Interview by H. Varian
Tell me a little about your art and inspiration.
I am an American storyteller.
I trained in classical Nogaku, Japanese theater developed in the Muramachi period (14th century). There are two complementary elements of the art. Noh is structured, refined, and elite. It is song and stylized dance, historical, literarily-inspired theater expressed with beautiful masks on an elegantly spare stage. Kyogen is spoken word, kind of lightly comedic folktales of the “everyman” performed on the same stage. Together, Noh and Kyogen are meant to represent human destiny and human nature, performed for the Samurai classes.
Eventually, I gravitated to Kabuki , a theatrical style begun in the 17th century by a woman and performed for the merchant and lower classes. Legend says that Kabuki developed from itinerant priestesses sharing stories across the Japanese countryside, sort of oral Pony Express. Of course, the patriarchy co-opted the art and men performed all the parts on the stage. Like Shakespeare. I was particularly fond of the Japanese art of storytelling, Rakugo . I studied hard with a master and I really loved it.
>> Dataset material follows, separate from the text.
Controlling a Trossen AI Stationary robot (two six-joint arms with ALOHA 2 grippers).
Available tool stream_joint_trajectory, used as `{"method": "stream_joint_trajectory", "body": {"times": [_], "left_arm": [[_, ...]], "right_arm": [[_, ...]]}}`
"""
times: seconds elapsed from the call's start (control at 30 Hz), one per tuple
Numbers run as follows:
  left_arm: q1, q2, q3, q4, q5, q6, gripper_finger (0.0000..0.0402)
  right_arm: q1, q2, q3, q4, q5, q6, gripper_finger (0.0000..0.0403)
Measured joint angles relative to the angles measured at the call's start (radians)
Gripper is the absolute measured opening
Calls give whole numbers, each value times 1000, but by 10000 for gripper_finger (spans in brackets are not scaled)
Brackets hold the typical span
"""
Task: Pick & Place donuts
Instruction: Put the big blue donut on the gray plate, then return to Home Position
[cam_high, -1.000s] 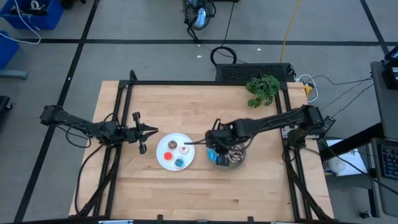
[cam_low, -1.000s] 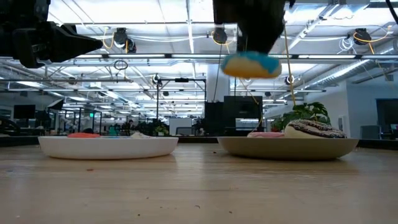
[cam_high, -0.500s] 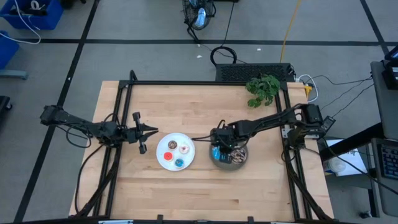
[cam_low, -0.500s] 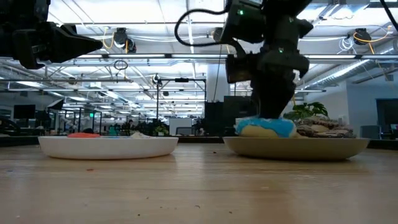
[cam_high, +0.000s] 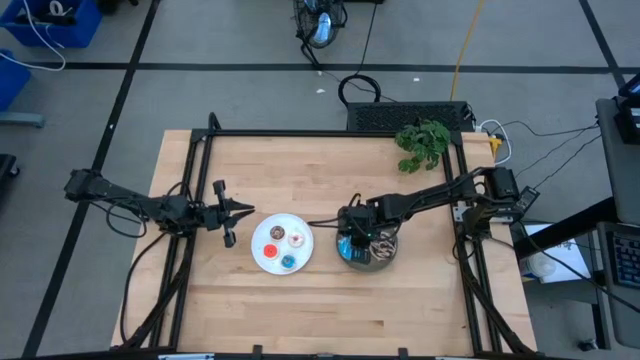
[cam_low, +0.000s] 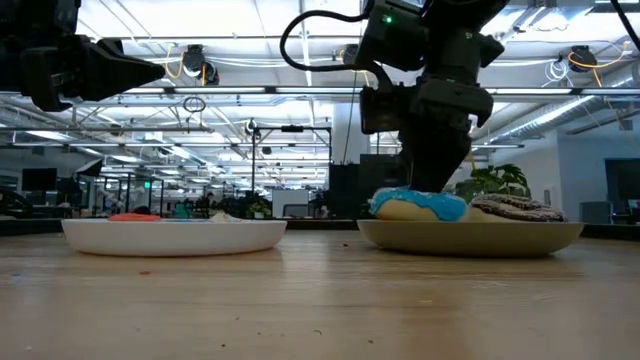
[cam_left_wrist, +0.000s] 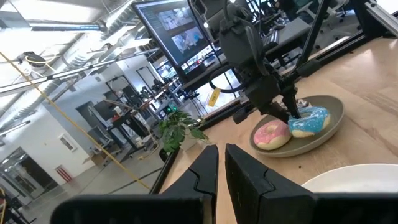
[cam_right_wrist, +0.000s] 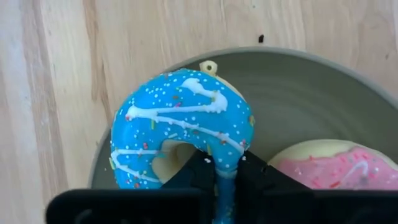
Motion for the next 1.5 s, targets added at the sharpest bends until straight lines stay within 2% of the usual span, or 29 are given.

I know what you are thinking right now. What does this have to do with America? Mainly, that I almost gave up. Because I asked myself the same thing. Was this really my calling? I am a woman. I am an American. I don’t even speak Japanese. But my teacher was a master and he encouraged me (in broken English), “That is what is so exciting. America is a new people. You will make a new art form. You will create new stories.”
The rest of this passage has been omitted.